[Records to process]
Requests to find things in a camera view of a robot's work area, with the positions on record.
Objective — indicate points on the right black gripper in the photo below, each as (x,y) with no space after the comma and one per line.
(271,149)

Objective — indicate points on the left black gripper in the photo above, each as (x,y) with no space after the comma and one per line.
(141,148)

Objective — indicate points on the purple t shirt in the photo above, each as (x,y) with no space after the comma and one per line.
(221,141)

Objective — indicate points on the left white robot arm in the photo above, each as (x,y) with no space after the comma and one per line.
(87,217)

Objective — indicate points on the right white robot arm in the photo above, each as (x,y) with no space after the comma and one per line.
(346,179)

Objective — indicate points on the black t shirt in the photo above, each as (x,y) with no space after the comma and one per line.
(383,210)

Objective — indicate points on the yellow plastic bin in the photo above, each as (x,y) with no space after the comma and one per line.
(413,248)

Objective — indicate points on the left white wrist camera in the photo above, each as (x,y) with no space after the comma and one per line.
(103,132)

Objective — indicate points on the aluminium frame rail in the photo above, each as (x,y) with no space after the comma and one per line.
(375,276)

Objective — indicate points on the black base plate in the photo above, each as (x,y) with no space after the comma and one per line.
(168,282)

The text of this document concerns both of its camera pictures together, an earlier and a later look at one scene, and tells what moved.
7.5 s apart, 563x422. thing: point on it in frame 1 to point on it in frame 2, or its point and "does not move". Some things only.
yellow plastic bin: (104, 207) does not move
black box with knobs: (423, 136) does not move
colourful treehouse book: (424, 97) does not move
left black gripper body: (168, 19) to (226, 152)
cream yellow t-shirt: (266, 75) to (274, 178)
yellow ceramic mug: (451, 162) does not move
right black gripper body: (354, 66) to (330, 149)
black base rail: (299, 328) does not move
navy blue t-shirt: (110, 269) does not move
[/Records to process]
Give back the data above exactly as it appears.

Written solution:
Requests to find things in a camera view of a robot's work area, with the positions on record.
Objective — indicate points on the right black gripper in the photo below, each as (x,y) with no space after the comma and one per line.
(271,149)

Objective — indicate points on the left black gripper in the photo above, each as (x,y) with no space after the comma and one per line.
(141,148)

Objective — indicate points on the purple t shirt in the photo above, each as (x,y) with no space after the comma and one per line.
(221,141)

Objective — indicate points on the left white robot arm in the photo above, each as (x,y) with no space after the comma and one per line.
(87,217)

Objective — indicate points on the right white robot arm in the photo above, each as (x,y) with no space after the comma and one per line.
(346,179)

Objective — indicate points on the black t shirt in the photo above, each as (x,y) with no space after the comma and one per line.
(383,210)

Objective — indicate points on the yellow plastic bin in the photo above, each as (x,y) with no space after the comma and one per line.
(413,248)

Objective — indicate points on the left white wrist camera in the photo above, each as (x,y) with no space after the comma and one per line.
(103,132)

Objective — indicate points on the aluminium frame rail in the photo above, each as (x,y) with no space after the comma and one per line.
(375,276)

Objective — indicate points on the black base plate in the photo above, each as (x,y) with no space after the comma and one per line.
(168,282)

The text of this document concerns both of its camera pictures together, an earlier and a later look at one scene, and tells what moved.
7.5 s apart, 563x422. thing: point on it in frame 1 to point on it in frame 2, or its point and "does not move". Some things only.
yellow plastic bin: (104, 207) does not move
black box with knobs: (423, 136) does not move
colourful treehouse book: (424, 97) does not move
left black gripper body: (168, 19) to (226, 152)
cream yellow t-shirt: (266, 75) to (274, 178)
yellow ceramic mug: (451, 162) does not move
right black gripper body: (354, 66) to (330, 149)
black base rail: (299, 328) does not move
navy blue t-shirt: (110, 269) does not move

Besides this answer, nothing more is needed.